# Training Doc2Vec on Wikipedia articles

This notebook replicates the **Document Embedding with Paragraph Vectors** paper, http://arxiv.org/abs/1507.07998.

In that paper, the authors only showed results from the DBOW ("distributed bag of words") mode, trained on the English Wikipedia. Here we replicate this experiment using not only DBOW, but also the DM mode of the "paragraph vector" algorithm aka Doc2Vec.

## Basic setup

Let's import the necessary modules and set up logging. The code below assumes Python 3.7+ and Gensim 4.0+.

In [1]:
import logging
import multiprocessing
from pprint import pprint

import smart_open
from gensim.corpora.wikicorpus import WikiCorpus, tokenize
from gensim.models.doc2vec import Doc2Vec, TaggedDocument

logging.basicConfig(format='%(asctime)s : %(levelname)s : %(message)s', level=logging.INFO)

## Preparing the corpus

First, download the dump of all Wikipedia articles from [here](http://download.wikimedia.org/enwiki/). You want the file named `enwiki-latest-pages-articles.xml.bz2`.

Second, convert that Wikipedia article dump from the arcane Wikimedia XML format into a plain text file.

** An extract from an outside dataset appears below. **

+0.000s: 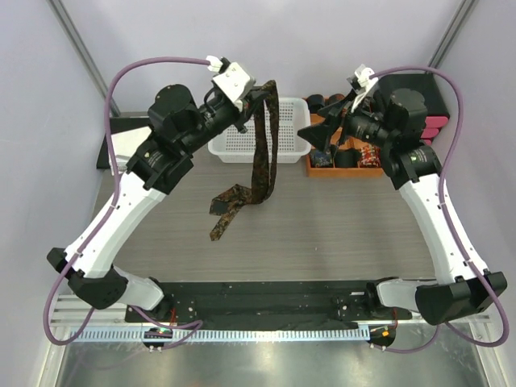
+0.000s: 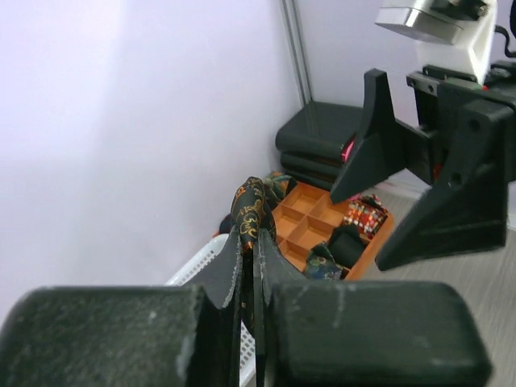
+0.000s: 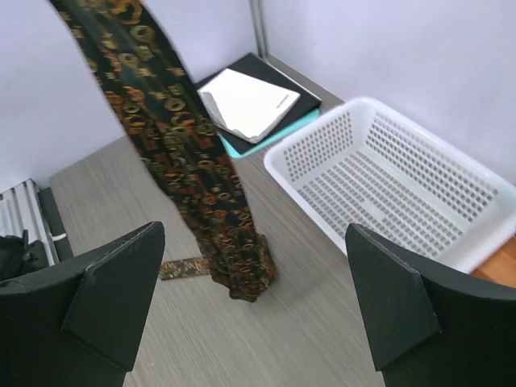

This will make the subsequent training faster and also allow easy inspection of the data = "input eyeballing".

We'll preprocess each article at the same time, normalizing its text to lowercase, splitting into tokens, etc. Below I use a regexp tokenizer that simply looks for alphabetic sequences as tokens. But feel free to adapt the text preprocessing to your own domain. High quality preprocessing is often critical for the final pipeline accuracy – garbage in, garbage out!

In [None]:
wiki = WikiCorpus(
    "enwiki-latest-pages-articles.xml.bz2",  # path to the file you downloaded above
    tokenizer_func=tokenize,  # simple regexp; plug in your own tokenizer here
    metadata=True,  # also return the article titles and ids when parsing
    dictionary={},  # don't start processing the data yet
)

In [2]:
with smart_open.open("wiki.txt.gz", "w", encoding='utf8') as fout:
    for article_no, (content, (page_id, title)) in enumerate(wiki.get_texts()):
        title = ' '.join(title.split())
        if article_no % 500000 == 0:
            logging.info("processing article #%i: %r (%i tokens)", article_no, title, len(content))
        fout.write(f"{title}\t{' '.join(content)}\n")  # title_of_article [TAB] words of the article

2022-03-17 21:15:32,118 : INFO : processing article #0: 'Anarchism' (6538 tokens)
2022-03-17 21:30:00,138 : INFO : processing article #500000: 'Spiritual Formation Bible' (54 tokens)
2022-03-17 21:40:22,219 : INFO : processing article #1000000: 'Adolf von Liebenberg' (52 tokens)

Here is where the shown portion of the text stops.